Work to be completed ▸ Transcribe all of the data exactly, leaving nothing out.

========================================

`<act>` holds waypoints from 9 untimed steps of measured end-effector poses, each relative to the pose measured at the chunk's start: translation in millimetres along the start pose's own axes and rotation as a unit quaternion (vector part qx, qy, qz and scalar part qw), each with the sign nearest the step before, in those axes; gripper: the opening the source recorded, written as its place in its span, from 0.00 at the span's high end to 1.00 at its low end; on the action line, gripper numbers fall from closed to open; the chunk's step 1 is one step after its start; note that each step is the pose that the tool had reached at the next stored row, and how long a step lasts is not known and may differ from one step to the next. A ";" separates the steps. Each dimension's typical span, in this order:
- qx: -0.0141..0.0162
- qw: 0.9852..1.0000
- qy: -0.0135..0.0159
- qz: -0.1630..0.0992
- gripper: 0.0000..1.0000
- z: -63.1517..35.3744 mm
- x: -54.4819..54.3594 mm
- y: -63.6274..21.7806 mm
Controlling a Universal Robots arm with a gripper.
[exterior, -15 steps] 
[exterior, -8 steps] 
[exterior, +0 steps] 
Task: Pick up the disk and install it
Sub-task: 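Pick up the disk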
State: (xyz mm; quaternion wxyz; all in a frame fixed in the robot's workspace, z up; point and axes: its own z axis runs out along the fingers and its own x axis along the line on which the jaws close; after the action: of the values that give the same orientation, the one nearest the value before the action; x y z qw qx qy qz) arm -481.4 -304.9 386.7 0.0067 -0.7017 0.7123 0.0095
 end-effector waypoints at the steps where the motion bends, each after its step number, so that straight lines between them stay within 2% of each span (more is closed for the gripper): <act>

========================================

Reply ▸
`<act>` holds waypoints from 9 untimed steps of measured end-effector poses, each relative to the pose measured at the chunk's start: translation in millimetres along the start pose's own axes and rotation as a unit quaternion (vector part qx, qy, qz and scalar part qw), each with the sign nearest the step before, in those axes; gripper: the opening the source recorded, written as its place in its span, from 0.00 at the span's high end to 1.00 at its low end; on the action line, gripper numbers fall from closed to open; the chunk's step 1 is one step after its start; note that each step is the pose that the tool had reached at the next stored row, and how long a step lasts is not known and may differ from one step to the next. A ";" separates the steps. Each dimension's typical span, in this order:
- qx: -0.0141..0.0162
- qw: 0.9852..1.0000
- qy: -0.0135..0.0159
- qz: -0.1630..0.0992
- gripper: 0.0000..1.0000
- z: -63.1517..35.3744 mm
- x: -54.4819..54.3594 mm
- y: -63.6274..21.7806 mm
Controlling a Universal Robots arm with a gripper.
[exterior, -15 steps] 
[exterior, -8 steps] 
[exterior, +0 steps] 
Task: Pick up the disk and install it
Sub-task: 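Pick up the disk
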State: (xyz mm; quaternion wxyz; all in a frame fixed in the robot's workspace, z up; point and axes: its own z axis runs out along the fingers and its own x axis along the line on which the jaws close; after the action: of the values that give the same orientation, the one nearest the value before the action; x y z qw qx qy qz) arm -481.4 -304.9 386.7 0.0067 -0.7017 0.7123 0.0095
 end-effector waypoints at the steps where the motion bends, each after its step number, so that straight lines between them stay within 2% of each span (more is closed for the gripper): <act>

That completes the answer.